Brigar com maluco e ter que defender o óbvio até ficar fora de si é profundamento desgastante. No fim, quem se fortalece com a nossa debilidade é justamente quem a gente tenta enfraquecer. É inevitável que queiramos berrar, esbravejar e sair por aí mordendo a porta de raiva, mas uma hora a gente precisa parar. E é nessa hora que é possível lembrar do céu. 

O céu não é azul. Ele pode estar azul, mas isso muda ao longo do dia. O céu tem várias cores. Pensando no céu, fica fácil perceber que nada no mundo é estático. Tudo tá em movimento. Então, por mais que a gente se sinta atolado em merda, essa condição não se sustenta a longo prazo. Porque nada se sustenta a longo prazo. Nem o céu, nem o sociopata do Planalto, nem nossa vontade de cavar um buraco na terra e se enfiar nele. 

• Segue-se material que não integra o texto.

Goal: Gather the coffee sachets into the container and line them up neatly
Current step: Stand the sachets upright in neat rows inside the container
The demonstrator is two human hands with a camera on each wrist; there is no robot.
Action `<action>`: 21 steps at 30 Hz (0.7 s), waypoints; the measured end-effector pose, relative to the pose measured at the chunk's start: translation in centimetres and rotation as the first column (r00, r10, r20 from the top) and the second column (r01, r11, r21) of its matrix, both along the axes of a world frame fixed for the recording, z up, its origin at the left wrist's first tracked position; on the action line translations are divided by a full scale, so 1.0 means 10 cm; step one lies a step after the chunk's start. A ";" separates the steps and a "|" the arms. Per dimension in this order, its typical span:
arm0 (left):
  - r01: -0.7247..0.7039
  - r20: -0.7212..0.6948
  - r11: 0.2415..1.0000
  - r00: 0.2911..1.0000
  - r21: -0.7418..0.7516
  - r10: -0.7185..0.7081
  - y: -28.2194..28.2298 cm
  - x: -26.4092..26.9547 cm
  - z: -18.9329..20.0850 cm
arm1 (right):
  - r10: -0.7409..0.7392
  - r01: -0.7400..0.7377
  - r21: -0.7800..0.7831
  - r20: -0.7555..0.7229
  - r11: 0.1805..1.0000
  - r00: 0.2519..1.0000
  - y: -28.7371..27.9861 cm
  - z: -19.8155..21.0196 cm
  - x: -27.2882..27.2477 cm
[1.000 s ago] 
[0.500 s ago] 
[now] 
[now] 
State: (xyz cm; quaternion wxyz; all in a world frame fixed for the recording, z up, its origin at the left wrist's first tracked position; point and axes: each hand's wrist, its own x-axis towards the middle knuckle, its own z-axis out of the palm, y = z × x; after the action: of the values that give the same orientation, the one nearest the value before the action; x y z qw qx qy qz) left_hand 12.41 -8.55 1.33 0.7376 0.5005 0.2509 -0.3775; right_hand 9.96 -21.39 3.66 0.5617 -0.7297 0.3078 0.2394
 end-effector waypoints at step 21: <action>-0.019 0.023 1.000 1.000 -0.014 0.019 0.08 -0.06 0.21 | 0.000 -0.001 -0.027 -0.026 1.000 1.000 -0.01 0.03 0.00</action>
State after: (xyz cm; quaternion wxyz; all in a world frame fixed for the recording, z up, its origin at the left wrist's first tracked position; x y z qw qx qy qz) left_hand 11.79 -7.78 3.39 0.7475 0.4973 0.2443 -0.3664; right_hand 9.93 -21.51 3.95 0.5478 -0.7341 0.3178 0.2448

Assim como o céu, nós também temos várias cores. Por mais que a gente esteja nublado, o Sol inevitavemente acende uma hora. Os indianos nos deram o Gayatri de presente para lembrar disso, mas mesmo que a gente não lembre, o Sol aparece. Renato Russo prometeu. 


A primeira temporada de True Detectivetem um dos finais mais bonitos já feitos na história do audiovisual.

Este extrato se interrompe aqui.